Route information
- Length: 83 mi (134 km)

Major junctions
- East end: Fort Portal
- Rwimi Hima Kasese Kikorongo
- West end: Mpondwe

Location
- Country: Uganda

Highway system
- Roads in Uganda;

= Fort Portal–Kasese–Mpondwe Road =

Ugandan road in the Western Region

The Fort Portal–Kasese–Mpondwe Road, also Fort Portal–Mpondwe Road, is a road in the Western Region of Uganda, connecting the towns of Fort Portal, Hima, Kasese, Kikorongo and the border town of Mpondwe.

==Location==
The road starts at Fort Portal, the headquarters of Kabarole District. It travels southwest through Rwimi, Hima, Kasese and Kikorongo. At Kiorongo, the road makes a 90 degree turn west to end at Mpondwe, at the international border with the Democratic Republic of the Congo, a total distance of about 135 km.

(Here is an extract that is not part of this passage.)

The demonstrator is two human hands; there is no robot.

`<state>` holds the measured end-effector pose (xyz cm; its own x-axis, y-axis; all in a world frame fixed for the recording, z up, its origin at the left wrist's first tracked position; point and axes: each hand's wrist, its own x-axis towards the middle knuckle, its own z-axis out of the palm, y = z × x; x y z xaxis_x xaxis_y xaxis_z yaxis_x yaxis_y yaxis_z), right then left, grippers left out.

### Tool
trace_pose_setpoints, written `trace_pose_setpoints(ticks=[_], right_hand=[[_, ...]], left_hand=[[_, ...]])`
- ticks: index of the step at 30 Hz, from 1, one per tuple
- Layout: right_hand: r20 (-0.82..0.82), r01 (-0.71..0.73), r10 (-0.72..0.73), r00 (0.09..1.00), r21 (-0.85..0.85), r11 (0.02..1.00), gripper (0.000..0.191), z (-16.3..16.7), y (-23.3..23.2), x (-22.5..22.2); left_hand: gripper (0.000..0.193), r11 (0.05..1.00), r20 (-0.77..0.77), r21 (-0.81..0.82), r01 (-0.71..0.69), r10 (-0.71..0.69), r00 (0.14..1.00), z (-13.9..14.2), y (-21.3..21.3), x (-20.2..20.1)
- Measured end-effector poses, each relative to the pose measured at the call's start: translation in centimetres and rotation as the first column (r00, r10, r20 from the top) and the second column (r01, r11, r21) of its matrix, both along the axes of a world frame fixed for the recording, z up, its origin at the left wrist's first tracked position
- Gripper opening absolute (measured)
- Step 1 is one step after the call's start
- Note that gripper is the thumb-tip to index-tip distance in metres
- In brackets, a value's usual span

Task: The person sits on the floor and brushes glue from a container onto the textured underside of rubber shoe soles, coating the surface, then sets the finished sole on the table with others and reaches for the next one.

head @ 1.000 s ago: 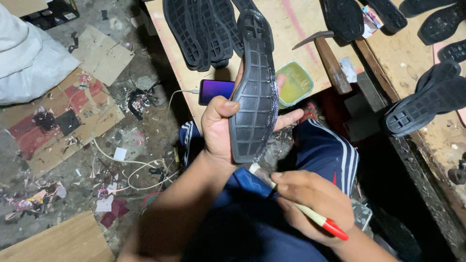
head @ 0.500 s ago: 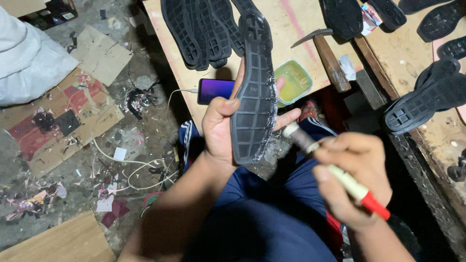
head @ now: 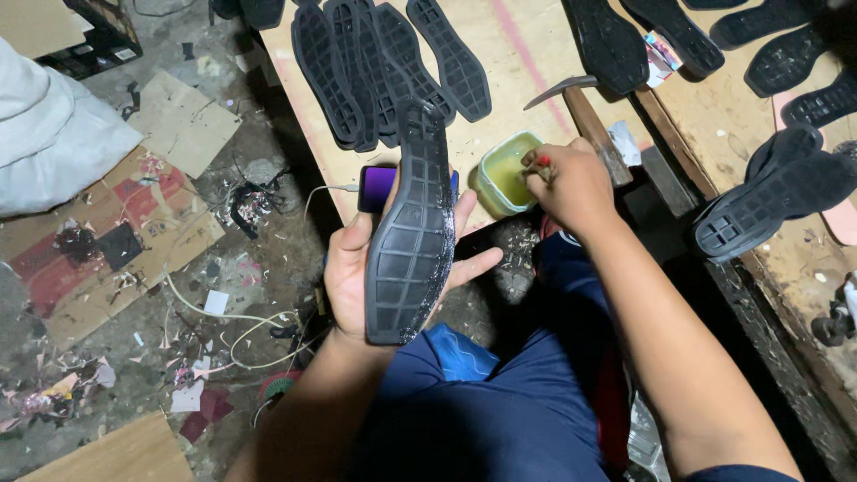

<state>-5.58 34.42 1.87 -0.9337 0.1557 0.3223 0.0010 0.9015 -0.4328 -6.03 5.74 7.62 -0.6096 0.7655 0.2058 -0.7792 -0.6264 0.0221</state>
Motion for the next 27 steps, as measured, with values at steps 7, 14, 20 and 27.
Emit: trace_pose_setpoints(ticks=[7,14,20,27], right_hand=[[-0.302,-0.078,0.071,0.951,-0.014,0.997,0.015,2.3,-0.8,1.8],[-0.161,0.092,-0.164,0.973,-0.383,0.919,0.017,4.0,-2.3,6.1],[0.126,0.152,-0.114,0.985,-0.955,0.256,0.018,5.7,-3.7,8.6],[-0.239,-0.231,-0.043,0.970,-0.963,0.139,0.015,8.6,-10.0,11.9]], left_hand=[[0.072,0.986,-0.032,-0.129,-0.104,0.101,0.994,-0.5,-0.2,-0.4],[0.071,0.986,-0.071,-0.136,-0.096,0.087,0.994,-1.0,0.6,-0.2],[0.066,0.990,-0.070,-0.119,-0.072,0.064,0.996,-1.7,1.8,-0.3],[0.070,0.958,-0.086,-0.256,-0.127,0.108,0.990,-1.3,4.6,0.5]])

==Upgrade to bituminous surface==
This road was improved to class II bituminous surface before 2013.

==Points of interest==
The following lie along or near this road

- Virika Hospital, located in Fort Portal's central business district
- The town of Rwimi, about 45 km, south of Fort Portal
- Hima, lies about 56 km south of Fort Portal
- Kasese Airport, in the middle the town of Kasese, about 77 km south of Fort Portal
- Kasese Cobalt Company Limited lies in Kasese, south of the central business district.
- At Kikorongo, the road takes a 90 degrees turn to the right and heads west towards the border with the Democratic Republic of the Congo. Kikorongo is a town in Kasese District, about 22 km, south of Kasese.
- At Katojo Village a road branches off this road and proceeds south to Katwe Village and Mweya Safari Lodge, inside Queen Elizabeth National Park.